_TO DO:_ From the entries that follow, copy exactly the lines beginning at the line holding "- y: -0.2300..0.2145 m" and continuing through the line holding "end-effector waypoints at".

(Excerpts from a dataset)

================================

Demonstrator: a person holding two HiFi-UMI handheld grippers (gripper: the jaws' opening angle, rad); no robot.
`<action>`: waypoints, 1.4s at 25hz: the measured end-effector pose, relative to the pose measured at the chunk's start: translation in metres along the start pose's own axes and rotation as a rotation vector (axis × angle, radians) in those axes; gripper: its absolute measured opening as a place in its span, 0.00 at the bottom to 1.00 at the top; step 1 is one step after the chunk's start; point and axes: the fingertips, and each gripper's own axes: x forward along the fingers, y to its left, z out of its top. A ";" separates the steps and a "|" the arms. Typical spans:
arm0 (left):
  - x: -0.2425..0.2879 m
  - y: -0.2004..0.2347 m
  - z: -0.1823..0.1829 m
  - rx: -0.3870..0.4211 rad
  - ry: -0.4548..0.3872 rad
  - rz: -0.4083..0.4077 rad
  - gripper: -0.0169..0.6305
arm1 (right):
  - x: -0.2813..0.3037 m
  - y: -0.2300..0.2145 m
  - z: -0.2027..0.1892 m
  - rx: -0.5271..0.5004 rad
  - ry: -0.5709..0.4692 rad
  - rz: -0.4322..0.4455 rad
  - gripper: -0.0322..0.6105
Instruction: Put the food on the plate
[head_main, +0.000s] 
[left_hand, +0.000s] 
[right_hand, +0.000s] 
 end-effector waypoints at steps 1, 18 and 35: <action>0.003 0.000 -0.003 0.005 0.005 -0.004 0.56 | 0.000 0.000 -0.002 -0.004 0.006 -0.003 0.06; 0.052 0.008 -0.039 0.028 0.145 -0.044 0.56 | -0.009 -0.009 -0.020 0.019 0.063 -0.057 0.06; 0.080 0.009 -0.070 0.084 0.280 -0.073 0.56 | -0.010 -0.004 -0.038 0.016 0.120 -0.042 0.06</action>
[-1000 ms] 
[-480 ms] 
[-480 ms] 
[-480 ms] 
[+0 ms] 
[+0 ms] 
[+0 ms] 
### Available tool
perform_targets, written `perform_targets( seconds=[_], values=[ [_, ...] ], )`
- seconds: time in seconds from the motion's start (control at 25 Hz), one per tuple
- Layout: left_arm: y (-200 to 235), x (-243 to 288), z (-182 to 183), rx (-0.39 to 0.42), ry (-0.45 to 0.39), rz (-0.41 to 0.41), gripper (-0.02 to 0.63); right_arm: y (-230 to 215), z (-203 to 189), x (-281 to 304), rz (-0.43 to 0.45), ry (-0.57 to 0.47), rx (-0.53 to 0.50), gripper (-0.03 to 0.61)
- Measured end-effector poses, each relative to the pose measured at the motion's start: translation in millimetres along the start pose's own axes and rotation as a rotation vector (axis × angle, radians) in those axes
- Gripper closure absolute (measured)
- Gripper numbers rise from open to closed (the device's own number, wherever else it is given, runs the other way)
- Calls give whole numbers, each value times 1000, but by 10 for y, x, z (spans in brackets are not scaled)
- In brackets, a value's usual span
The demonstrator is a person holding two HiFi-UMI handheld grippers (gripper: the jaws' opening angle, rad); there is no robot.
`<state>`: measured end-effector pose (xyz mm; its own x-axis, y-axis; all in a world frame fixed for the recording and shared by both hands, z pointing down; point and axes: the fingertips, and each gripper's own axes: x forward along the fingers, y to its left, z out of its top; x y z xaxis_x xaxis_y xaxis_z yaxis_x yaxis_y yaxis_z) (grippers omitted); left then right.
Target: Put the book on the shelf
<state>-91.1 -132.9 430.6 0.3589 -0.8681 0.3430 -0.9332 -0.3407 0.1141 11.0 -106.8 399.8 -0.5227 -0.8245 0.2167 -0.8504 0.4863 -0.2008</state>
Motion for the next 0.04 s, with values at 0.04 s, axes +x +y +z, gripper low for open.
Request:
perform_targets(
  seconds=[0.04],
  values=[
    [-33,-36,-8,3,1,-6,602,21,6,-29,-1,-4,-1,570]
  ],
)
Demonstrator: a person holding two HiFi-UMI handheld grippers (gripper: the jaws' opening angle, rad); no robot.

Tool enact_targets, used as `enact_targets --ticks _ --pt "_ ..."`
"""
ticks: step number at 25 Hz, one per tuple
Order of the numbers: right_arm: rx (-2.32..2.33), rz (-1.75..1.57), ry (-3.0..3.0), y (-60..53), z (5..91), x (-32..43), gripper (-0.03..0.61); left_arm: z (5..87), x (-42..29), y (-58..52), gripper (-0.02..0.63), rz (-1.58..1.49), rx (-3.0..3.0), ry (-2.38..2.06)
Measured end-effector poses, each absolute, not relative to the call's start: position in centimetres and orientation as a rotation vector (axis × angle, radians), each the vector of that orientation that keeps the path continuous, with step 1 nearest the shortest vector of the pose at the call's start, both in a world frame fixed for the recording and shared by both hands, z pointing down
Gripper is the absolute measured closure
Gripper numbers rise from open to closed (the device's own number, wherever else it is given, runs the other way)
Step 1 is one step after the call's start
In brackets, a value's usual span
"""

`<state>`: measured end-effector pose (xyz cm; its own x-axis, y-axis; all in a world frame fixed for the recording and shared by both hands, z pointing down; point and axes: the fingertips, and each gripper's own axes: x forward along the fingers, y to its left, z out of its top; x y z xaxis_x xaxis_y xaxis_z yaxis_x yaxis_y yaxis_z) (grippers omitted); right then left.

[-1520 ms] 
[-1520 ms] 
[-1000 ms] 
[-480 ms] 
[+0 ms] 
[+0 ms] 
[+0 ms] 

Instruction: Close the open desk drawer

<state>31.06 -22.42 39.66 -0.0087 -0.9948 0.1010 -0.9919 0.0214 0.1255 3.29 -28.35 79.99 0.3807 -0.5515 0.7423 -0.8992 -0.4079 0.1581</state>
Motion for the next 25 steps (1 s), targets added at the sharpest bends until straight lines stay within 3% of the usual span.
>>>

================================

_EXERCISE ANSWER:_
  - y: -0.2300..0.2145 m
  - z: -0.2027..0.1892 m
  - rx: -0.5271..0.5004 rad
  - ry: -0.5709..0.4692 rad
  - rz: -0.4322..0.4455 rad
  - gripper: -0.0322..0.6105
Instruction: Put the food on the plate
[head_main, +0.000s] 
[left_hand, +0.000s] 
[right_hand, +0.000s] 
 end-effector waypoints at steps 1, 18 and 35: <action>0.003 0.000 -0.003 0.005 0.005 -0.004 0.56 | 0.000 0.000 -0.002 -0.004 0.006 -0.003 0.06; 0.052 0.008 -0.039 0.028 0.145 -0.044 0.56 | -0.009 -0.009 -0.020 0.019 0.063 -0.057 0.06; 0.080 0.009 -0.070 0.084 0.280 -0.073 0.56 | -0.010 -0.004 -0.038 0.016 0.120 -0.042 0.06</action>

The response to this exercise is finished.